▸ **To do**:
Look through the data below and work out how many lines hold "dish"; state only the number.

▸ **Extracted data**:
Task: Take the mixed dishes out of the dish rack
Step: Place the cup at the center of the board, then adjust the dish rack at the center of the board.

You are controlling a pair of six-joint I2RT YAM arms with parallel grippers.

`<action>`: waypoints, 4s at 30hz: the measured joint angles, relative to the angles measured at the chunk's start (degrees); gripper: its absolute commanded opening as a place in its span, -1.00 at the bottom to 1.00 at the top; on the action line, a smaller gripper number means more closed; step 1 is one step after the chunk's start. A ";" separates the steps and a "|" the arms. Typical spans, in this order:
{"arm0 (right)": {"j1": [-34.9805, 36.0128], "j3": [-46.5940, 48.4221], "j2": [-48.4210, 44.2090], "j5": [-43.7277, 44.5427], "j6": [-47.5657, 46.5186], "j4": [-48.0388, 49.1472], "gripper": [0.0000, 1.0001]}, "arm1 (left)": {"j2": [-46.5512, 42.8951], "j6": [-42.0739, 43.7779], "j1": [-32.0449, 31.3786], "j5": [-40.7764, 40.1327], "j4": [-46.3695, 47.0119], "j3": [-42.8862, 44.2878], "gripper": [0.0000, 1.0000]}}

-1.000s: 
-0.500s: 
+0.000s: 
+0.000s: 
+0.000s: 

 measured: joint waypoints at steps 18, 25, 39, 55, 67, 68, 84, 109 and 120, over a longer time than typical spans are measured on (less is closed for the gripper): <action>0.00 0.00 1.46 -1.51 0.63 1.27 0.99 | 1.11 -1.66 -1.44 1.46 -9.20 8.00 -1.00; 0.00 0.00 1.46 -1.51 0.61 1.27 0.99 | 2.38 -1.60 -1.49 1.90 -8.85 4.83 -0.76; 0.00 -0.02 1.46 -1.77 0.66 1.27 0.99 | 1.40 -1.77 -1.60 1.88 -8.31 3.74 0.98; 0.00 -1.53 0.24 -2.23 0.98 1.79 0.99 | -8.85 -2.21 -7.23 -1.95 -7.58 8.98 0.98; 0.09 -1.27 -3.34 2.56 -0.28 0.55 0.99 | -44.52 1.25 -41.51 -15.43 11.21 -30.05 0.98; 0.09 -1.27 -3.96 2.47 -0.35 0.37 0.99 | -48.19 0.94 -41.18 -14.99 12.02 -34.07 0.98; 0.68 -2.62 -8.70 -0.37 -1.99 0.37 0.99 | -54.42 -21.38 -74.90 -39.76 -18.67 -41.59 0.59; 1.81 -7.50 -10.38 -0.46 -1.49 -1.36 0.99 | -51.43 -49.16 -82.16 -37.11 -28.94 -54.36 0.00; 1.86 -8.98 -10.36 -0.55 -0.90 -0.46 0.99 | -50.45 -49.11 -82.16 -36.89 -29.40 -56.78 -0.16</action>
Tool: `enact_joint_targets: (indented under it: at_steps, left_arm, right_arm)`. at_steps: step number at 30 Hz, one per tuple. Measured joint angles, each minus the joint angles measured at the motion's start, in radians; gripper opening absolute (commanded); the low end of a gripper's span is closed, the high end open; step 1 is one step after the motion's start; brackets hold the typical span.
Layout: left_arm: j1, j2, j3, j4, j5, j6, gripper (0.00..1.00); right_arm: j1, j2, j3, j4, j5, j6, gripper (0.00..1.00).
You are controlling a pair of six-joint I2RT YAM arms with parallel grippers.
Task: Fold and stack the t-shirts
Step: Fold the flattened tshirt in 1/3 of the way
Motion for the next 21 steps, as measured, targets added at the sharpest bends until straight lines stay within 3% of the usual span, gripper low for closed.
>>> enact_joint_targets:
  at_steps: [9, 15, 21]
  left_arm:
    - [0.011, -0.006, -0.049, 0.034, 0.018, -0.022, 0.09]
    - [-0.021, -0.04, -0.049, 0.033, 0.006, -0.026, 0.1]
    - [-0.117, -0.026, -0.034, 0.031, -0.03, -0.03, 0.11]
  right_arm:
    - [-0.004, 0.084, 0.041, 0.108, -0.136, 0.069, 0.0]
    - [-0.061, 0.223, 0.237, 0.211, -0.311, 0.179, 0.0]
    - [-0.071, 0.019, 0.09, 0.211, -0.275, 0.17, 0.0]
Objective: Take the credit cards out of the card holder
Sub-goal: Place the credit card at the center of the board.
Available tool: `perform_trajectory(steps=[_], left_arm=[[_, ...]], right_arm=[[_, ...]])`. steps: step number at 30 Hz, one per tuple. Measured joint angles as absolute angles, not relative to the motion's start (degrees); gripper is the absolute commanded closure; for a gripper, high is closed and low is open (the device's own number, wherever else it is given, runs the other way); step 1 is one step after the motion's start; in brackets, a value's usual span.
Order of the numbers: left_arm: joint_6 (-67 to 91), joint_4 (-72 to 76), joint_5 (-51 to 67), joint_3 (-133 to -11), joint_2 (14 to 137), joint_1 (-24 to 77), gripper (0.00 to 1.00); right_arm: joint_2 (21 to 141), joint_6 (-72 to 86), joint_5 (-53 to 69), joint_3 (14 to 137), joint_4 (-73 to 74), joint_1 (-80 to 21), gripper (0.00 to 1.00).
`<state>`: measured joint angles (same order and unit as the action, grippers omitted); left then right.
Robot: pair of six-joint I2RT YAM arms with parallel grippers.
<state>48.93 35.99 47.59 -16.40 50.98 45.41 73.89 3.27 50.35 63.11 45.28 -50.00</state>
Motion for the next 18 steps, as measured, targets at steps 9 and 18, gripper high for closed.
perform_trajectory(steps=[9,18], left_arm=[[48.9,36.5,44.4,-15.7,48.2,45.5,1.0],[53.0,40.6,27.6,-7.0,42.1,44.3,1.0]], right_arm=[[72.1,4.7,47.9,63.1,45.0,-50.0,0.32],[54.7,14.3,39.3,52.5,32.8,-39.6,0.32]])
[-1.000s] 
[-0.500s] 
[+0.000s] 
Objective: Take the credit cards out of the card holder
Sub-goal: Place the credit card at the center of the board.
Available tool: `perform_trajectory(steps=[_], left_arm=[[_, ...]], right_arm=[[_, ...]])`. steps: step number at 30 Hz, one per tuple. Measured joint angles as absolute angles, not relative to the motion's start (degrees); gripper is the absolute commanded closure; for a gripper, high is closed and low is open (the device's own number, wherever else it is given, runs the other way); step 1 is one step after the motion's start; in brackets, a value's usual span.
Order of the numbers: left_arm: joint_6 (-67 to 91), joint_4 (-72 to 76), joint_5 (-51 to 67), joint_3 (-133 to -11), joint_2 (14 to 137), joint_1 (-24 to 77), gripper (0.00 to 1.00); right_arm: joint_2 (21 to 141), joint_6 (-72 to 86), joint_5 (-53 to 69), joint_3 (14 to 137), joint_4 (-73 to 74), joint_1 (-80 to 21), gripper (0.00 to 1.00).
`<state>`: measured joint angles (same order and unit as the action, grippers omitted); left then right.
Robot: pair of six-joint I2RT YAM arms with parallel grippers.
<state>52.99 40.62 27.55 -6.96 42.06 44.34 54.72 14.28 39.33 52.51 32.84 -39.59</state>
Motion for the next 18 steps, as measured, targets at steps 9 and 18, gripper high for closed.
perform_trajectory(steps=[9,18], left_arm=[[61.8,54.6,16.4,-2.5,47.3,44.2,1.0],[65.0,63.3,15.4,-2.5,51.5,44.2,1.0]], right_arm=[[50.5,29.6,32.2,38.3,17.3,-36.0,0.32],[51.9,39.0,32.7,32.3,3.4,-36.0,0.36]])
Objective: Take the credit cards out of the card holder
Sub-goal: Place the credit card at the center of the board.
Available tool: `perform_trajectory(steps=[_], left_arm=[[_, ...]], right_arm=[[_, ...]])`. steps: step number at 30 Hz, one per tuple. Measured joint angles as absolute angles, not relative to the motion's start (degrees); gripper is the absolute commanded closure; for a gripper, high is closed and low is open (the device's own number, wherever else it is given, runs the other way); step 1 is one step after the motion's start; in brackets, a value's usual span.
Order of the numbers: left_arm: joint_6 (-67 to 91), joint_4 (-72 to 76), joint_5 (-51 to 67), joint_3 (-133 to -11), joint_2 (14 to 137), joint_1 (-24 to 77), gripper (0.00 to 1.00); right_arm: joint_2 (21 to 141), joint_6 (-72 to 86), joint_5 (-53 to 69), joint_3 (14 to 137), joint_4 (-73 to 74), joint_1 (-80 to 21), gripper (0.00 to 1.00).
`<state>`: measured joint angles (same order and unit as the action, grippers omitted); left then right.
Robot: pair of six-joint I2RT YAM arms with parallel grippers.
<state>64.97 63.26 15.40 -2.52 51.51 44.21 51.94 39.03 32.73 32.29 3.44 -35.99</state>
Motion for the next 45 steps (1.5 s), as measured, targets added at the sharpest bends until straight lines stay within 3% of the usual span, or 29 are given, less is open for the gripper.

▸ **Solution**:
2